Beyond the adoption trends we discuss later, these dynamics are, in our view, the main reasons the crypto market held up as well as it did through much of 2025. Still, the market tone shifted after mid-October, and prices weakened into year-end.
A key driver of the subsequent decline was likely the market’s continued belief in a so-called four-year cycle. In past crypto cycles, the market has often peaked roughly every four years, then spent an extended period consolidating or declining.
By late 2025, a growing share of participants appeared to believe the cycle’s high was already behind us, assuming the four-year cycle still holds. Whether that view is right is sometimes secondary. Once enough of the market trades as if the top is in, sentiment softens, positioning turns defensive, and selling pressure builds.

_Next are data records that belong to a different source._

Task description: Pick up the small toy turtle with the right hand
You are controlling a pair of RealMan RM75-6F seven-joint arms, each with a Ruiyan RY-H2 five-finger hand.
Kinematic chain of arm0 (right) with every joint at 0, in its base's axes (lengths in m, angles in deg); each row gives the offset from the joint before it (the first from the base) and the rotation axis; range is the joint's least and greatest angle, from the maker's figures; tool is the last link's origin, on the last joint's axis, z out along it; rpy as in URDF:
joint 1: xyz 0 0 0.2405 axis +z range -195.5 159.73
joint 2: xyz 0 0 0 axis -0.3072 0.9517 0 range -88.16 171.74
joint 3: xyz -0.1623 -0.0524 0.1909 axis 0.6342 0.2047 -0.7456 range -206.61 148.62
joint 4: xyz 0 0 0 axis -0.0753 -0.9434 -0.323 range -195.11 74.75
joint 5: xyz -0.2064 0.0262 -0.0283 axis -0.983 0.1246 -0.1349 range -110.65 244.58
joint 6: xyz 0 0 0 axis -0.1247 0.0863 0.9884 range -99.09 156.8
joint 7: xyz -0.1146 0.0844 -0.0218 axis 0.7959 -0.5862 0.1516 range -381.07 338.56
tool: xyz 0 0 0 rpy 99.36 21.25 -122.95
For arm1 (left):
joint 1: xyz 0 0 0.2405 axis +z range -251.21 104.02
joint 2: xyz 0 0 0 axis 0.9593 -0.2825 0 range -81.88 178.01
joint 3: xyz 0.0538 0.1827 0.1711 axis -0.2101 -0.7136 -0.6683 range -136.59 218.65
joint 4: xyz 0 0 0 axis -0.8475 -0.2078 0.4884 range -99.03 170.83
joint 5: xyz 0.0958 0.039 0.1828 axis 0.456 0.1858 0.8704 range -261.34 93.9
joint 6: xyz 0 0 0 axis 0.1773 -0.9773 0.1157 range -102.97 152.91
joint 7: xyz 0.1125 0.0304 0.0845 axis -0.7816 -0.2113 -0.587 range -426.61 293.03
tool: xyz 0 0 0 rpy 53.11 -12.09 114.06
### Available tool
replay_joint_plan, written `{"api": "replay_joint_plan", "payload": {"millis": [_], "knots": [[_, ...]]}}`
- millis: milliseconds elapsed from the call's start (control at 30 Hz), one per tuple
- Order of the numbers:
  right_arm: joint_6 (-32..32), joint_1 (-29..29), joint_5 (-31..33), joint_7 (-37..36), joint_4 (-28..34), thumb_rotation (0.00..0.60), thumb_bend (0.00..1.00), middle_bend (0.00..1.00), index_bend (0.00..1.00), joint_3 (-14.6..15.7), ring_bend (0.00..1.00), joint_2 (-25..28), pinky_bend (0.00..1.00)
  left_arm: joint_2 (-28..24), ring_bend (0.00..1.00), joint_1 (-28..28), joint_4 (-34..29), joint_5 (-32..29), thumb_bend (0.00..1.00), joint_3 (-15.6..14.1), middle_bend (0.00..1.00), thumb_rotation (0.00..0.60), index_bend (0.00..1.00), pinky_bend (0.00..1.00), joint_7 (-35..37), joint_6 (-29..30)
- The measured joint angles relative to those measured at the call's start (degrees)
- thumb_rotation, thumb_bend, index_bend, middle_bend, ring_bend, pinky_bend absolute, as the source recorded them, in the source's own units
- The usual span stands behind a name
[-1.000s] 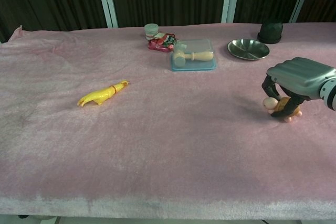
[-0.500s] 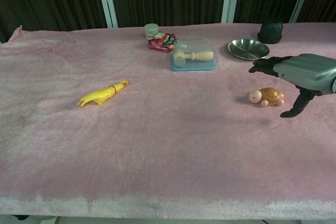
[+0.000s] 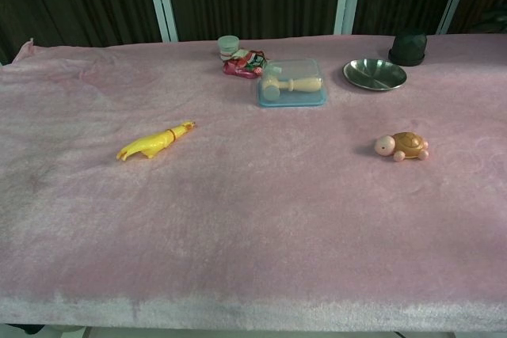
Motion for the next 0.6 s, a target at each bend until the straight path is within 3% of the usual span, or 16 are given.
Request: {"api": "replay_joint_plan", "payload": {"millis": [100, 200, 333, 600], "knots": [[8.4, -6.46, -3.37, -2.88, 0.06, 0.6, 0.25, 0.0, 0.0, 1.8, 0.0, 0.89, 0.0, 0.17, 0.0, -0.01, -0.08, 0.27, 0.45, -0.09, 0.0, 0.6, 0.0, 0.04, -0.48, 0.1], [12.06, -10.24, -4.9, -7.5, -1.1, 0.6, 0.25, 0.0, 0.0, 2.89, 0.0, 1.55, 0.0, 0.41, 0.0, -0.22, 0.02, 0.88, 0.45, -0.18, 0.0, 0.6, 0.0, 0.04, -0.56, 0.09], [10.62, -11.12, -5.82, -11.33, -2.64, 0.6, 0.25, 0.0, 0.0, 3.05, 0.0, 2.27, 0.0, 0.76, 0.0, -0.56, 0.58, 0.99, 0.45, -0.12, 0.0, 0.6, 0.0, 0.04, -0.41, -0.24], [8.3, -11.99, -6.85, -12.38, -3.55, 0.6, 0.25, 0.0, 0.0, 2.01, 0.0, 2.71, 0.0, 0.92, 0.0, -1.01, 0.51, 0.56, 0.45, -0.09, 0.0, 0.6, 0.0, 0.04, -1.0, -1.08]]}}
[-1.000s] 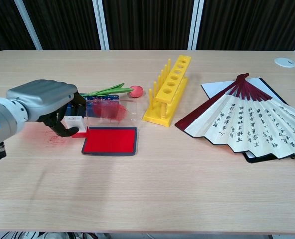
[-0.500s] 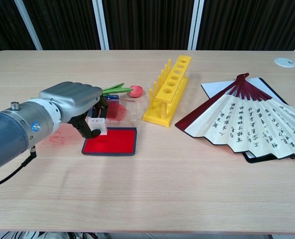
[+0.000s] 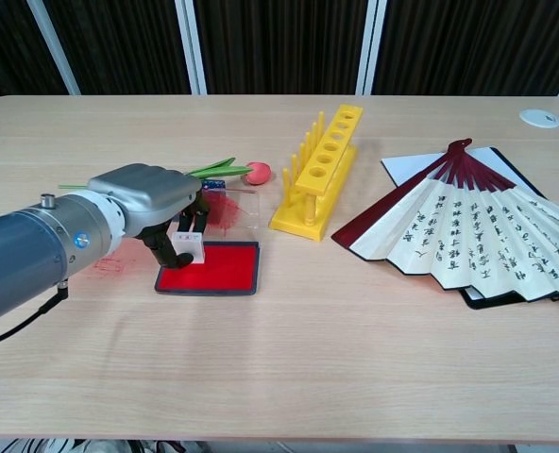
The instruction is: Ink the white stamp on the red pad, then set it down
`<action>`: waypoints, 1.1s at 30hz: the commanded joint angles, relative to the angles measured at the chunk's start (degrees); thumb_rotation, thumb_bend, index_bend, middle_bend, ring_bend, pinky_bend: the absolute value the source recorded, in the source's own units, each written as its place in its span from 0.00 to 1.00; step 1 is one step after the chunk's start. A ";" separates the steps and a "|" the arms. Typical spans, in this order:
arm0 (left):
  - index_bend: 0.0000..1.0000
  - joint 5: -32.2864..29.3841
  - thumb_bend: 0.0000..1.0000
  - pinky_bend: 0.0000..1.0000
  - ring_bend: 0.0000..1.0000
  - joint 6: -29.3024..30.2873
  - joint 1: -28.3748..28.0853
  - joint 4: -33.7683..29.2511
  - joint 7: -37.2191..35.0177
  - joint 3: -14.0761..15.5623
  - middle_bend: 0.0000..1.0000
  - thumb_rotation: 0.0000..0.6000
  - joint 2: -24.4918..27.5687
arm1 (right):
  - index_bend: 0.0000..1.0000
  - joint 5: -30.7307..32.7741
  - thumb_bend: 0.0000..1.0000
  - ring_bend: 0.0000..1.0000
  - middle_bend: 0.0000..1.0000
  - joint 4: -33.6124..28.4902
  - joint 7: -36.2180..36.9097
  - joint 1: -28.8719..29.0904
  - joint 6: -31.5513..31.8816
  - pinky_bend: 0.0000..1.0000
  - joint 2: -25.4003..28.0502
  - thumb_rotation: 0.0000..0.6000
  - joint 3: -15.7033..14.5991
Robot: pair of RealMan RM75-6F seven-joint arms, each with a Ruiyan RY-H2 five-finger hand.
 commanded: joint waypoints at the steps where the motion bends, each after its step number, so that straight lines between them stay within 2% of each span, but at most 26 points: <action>1: 0.71 -0.15 0.47 0.59 0.53 -0.09 -0.12 0.16 0.05 0.15 0.67 1.00 -0.03 | 0.13 0.00 0.25 0.00 0.00 -0.01 0.00 0.00 0.00 0.19 0.00 1.00 0.00; 9: 0.71 -0.40 0.47 0.59 0.53 -0.16 -0.51 0.25 -0.37 0.64 0.67 1.00 0.14 | 0.13 -0.03 0.25 0.00 0.00 -0.04 0.05 -0.03 0.03 0.19 0.04 1.00 -0.02; 22: 0.71 0.12 0.47 0.59 0.53 -0.16 -1.28 -3.32 -2.20 -0.73 0.67 1.00 3.30 | 0.13 -0.07 0.25 0.00 0.00 -0.05 -0.08 -0.03 0.01 0.19 -0.02 1.00 -0.07; 33: 0.71 -1.20 0.47 0.59 0.53 -1.96 -2.05 -1.11 -2.55 1.08 0.67 1.00 2.77 | 0.13 0.19 0.25 0.00 0.00 -0.11 0.09 -0.01 -0.08 0.19 0.03 1.00 0.04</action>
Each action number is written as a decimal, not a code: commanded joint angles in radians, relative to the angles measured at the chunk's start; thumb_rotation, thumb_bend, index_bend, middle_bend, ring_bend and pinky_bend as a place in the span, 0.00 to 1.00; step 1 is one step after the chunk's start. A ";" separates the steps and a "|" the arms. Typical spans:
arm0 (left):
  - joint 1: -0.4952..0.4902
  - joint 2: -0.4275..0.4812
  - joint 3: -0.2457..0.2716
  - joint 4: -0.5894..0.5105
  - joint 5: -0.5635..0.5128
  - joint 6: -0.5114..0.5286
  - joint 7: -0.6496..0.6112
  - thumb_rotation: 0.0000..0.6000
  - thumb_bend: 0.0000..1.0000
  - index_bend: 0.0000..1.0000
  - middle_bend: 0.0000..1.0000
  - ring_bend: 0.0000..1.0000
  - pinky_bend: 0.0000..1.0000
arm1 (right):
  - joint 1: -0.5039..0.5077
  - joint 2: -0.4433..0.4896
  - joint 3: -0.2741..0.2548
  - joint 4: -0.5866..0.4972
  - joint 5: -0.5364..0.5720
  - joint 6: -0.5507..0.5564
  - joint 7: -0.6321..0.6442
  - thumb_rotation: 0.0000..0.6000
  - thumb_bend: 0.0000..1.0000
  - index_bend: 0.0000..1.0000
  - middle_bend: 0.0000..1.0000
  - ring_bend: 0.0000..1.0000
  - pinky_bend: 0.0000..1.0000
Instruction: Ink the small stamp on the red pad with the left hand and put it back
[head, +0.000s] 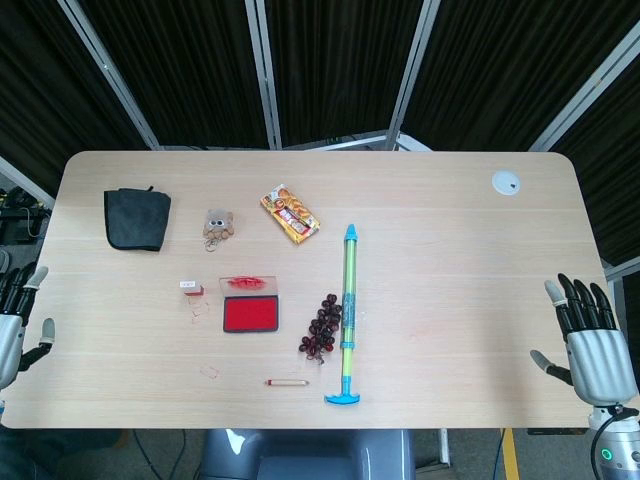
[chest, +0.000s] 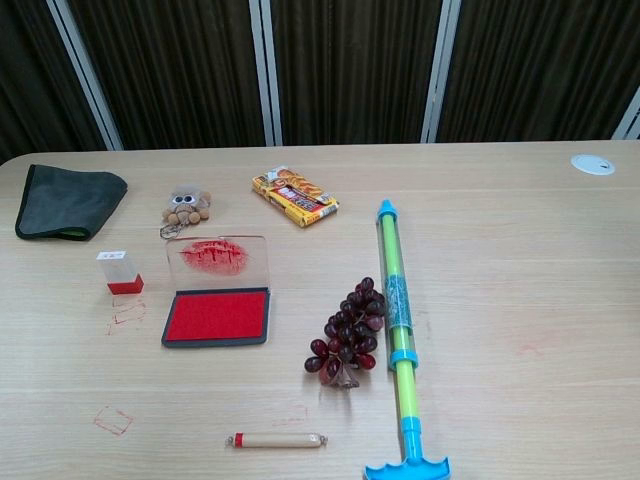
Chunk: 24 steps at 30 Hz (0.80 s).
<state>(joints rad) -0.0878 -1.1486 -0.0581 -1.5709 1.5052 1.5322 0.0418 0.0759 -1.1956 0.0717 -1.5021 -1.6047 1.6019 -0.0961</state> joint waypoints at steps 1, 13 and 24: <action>0.002 -0.005 0.001 0.006 0.003 0.003 0.008 1.00 0.00 0.00 0.00 0.00 0.00 | 0.001 0.000 0.001 -0.001 0.001 -0.001 0.003 1.00 0.00 0.00 0.00 0.00 0.00; -0.130 -0.098 -0.074 0.014 -0.110 -0.187 0.099 1.00 0.00 0.00 0.00 0.71 0.77 | 0.020 -0.008 0.009 0.000 0.021 -0.040 -0.007 1.00 0.00 0.00 0.00 0.00 0.00; -0.361 -0.325 -0.180 0.146 -0.345 -0.474 0.211 1.00 0.01 0.07 0.07 0.82 0.87 | 0.033 -0.017 0.024 0.026 0.078 -0.086 -0.016 1.00 0.00 0.00 0.00 0.00 0.00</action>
<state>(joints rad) -0.4081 -1.4291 -0.2147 -1.4607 1.2052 1.1008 0.2229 0.1082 -1.2124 0.0946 -1.4774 -1.5297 1.5180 -0.1125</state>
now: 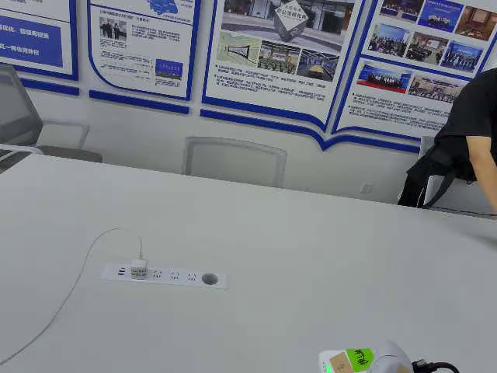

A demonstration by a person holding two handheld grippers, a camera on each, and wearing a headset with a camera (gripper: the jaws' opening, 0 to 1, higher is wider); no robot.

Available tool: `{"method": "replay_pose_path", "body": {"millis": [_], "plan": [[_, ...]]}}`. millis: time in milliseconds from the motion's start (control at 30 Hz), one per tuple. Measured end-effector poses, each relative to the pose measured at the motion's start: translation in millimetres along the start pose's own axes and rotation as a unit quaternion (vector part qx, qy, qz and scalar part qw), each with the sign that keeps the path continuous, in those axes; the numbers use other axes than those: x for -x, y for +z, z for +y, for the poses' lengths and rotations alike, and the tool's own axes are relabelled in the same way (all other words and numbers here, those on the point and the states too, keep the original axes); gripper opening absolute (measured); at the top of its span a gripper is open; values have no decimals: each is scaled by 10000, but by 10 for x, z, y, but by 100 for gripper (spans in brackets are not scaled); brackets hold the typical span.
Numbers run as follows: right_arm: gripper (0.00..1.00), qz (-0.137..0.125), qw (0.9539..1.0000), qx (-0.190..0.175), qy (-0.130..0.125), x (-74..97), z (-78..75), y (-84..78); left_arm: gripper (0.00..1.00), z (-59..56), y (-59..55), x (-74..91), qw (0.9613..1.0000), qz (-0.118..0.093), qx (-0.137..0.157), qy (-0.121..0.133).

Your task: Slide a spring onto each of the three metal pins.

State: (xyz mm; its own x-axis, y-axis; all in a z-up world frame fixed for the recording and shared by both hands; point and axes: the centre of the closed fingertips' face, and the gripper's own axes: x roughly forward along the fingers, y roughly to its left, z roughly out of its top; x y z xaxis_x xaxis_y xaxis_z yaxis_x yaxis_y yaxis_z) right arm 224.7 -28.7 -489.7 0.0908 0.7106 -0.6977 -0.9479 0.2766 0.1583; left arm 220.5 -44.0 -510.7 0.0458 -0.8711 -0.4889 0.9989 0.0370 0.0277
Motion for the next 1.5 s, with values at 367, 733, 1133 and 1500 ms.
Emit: {"method": "replay_pose_path", "body": {"millis": [367, 733, 1133, 1500], "plan": [[18, 152, 9997, 147, 96, -24, 36, -32, 10, -27, 37, 8, 10000, -27, -61, -62], [13, 287, 9988, 286, 280, -89, 133, -106, 10, -98, 25, -20, 9997, 8, -83, -212], [12, 413, 9982, 240, 366, -135, 172, -161, 10, -152, -30, -43, 9994, 93, -97, -329], [12, 486, 9976, 277, 401, -239, 180, -154, 11, -144, -137, 1, 9995, 123, 134, -266]]}}
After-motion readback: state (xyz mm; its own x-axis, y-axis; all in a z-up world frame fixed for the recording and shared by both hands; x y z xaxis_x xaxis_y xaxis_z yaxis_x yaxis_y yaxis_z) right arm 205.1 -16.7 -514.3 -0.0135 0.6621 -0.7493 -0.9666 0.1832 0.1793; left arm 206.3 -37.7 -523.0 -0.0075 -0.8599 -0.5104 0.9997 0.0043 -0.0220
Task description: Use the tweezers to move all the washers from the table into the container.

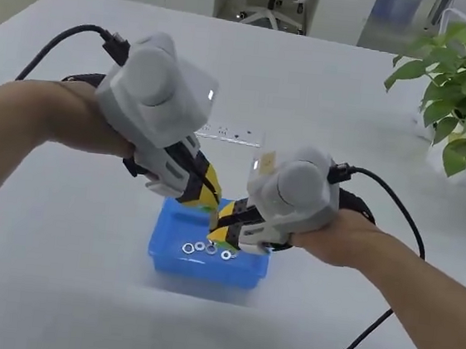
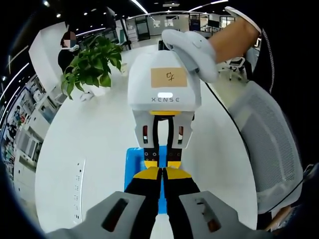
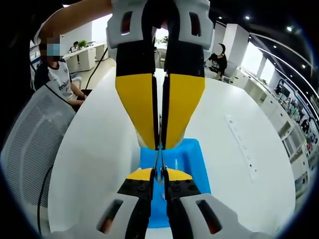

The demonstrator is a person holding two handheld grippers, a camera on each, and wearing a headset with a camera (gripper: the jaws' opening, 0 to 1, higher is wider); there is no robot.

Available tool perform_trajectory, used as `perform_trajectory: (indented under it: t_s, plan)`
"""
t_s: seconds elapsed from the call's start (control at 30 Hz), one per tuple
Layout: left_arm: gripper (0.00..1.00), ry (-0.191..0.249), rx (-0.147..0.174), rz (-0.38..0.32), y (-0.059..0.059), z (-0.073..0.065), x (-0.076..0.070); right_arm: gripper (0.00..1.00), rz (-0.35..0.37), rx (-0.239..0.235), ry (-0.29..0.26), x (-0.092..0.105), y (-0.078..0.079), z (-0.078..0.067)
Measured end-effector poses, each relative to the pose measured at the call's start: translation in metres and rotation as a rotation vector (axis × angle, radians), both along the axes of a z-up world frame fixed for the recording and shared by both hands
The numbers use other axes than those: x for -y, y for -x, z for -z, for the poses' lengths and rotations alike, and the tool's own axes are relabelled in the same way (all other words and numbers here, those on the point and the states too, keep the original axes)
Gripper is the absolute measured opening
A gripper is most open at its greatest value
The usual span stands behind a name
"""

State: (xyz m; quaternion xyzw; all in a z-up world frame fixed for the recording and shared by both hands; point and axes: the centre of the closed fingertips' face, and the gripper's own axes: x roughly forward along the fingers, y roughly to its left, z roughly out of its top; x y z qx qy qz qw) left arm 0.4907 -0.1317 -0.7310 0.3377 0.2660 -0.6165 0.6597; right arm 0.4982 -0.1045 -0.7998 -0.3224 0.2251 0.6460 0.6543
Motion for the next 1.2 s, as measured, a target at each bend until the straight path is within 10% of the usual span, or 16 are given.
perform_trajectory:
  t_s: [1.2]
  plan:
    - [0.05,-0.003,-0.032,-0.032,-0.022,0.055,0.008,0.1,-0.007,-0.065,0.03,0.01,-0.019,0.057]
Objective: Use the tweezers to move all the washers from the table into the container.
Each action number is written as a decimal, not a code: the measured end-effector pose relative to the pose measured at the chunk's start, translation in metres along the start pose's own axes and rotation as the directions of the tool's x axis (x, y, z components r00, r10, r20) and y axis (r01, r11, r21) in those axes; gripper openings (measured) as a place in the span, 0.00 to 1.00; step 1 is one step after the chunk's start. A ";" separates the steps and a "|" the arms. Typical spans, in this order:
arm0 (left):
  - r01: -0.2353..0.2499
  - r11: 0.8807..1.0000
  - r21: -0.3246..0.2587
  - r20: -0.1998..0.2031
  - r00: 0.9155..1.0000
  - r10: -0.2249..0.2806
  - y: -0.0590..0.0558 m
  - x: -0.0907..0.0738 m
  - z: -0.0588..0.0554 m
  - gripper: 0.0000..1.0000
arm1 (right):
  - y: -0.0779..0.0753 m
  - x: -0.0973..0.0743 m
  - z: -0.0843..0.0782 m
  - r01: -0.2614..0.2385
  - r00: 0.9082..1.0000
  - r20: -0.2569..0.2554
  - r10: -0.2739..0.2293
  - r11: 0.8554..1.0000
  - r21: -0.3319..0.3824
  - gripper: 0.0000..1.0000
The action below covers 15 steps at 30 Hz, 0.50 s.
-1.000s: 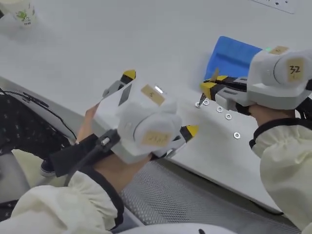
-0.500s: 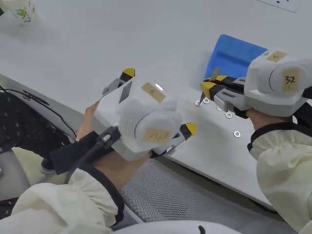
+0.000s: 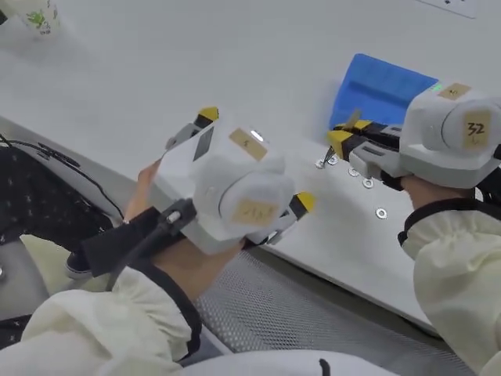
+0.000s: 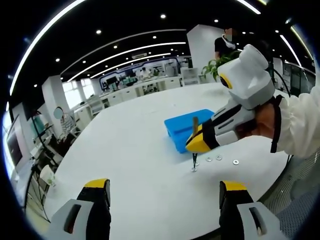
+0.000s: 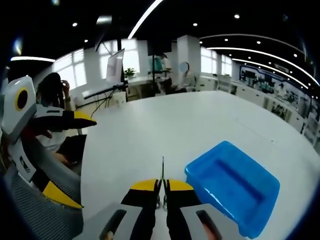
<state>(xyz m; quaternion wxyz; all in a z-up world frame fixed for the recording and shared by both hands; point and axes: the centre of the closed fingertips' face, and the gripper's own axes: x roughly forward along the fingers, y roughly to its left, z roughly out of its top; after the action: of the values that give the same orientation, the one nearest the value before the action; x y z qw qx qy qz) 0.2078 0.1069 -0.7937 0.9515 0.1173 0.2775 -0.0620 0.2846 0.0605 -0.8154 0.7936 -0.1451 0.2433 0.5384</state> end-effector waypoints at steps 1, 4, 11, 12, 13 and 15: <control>-0.003 1.000 0.002 -0.003 1.000 0.003 0.001 0.000 -0.001 0.90 | 0.000 0.000 0.001 -0.001 1.000 0.003 0.001 1.000 0.002 0.03; 0.008 1.000 -0.010 0.015 1.000 -0.008 -0.001 0.000 0.003 0.94 | 0.001 0.001 0.002 -0.012 1.000 0.006 0.012 1.000 0.016 0.03; 0.008 1.000 -0.004 0.006 1.000 -0.008 -0.001 0.001 0.001 0.98 | 0.003 0.005 0.000 -0.030 1.000 0.000 0.030 1.000 0.009 0.03; 0.009 1.000 -0.005 0.004 1.000 -0.009 -0.001 0.001 0.001 0.98 | 0.003 0.005 0.001 -0.031 1.000 0.004 0.031 1.000 -0.003 0.03; 0.009 1.000 -0.004 0.004 1.000 -0.009 -0.001 0.001 0.001 0.98 | 0.004 0.004 0.000 -0.031 1.000 -0.001 0.031 0.999 -0.015 0.03; 0.009 1.000 -0.002 0.003 1.000 -0.009 -0.001 0.001 0.000 0.98 | 0.003 0.004 0.000 -0.027 1.000 -0.007 0.027 0.997 -0.077 0.03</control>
<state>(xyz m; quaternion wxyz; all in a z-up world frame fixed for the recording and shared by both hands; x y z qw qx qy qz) 0.2088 0.1055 -0.7943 0.9518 0.1150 0.2766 -0.0660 0.2826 0.0649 -0.8178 0.7794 -0.1740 0.2263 0.5577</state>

Chart 5: The Crypto Market’s Four-Year Cycle

The overall risk sentiment across asset classes also deteriorated late in the year. We see that in the Volatility S&P 500 Index, commonly called the VIX. The VIX measures the market’s expected volatility derived from S&P 500 options and is widely treated as a fear gauge for U.S. equities. In 2025, the VIX rose in October and November, and that kind of risk-off impulse often spills into crypto.
Chart 6: Volatility S&P 500 Index (VIX)

The fear backdrop in equities, and in crypto as well, appeared driven by several factors, including concerns about the sustainability of the AI-linked equity rally, U.S.–China tensions, particularly around tariffs, and uncertainty tied to the record-long U.S. government shutdown.
There was also a more crypto-specific concern around corporate treasury vehicles. When the market capitalization of these firms, including Strategy, trades near or below the value of their crypto holdings, they can have a financial incentive to sell assets to support redemptions or otherwise close the valuation gap. For example, Strategy traded at or below the value of its Bitcoin holdings for much of late last year. Even if actual selling remains limited, as it largely did last year, the perceived overhang can still weigh on sentiment.
It is also worth remembering that 2025 started with a high hurdle. Sentiment still reflected post-election euphoria after Donald Trump’s victory in the U.S. presidential election, which likely pulled forward optimism and made it harder for crypto to deliver incremental positive surprise. At the same time, AI-linked equities may have absorbed a portion of the speculative risk budget that might otherwise have rotated into digital assets.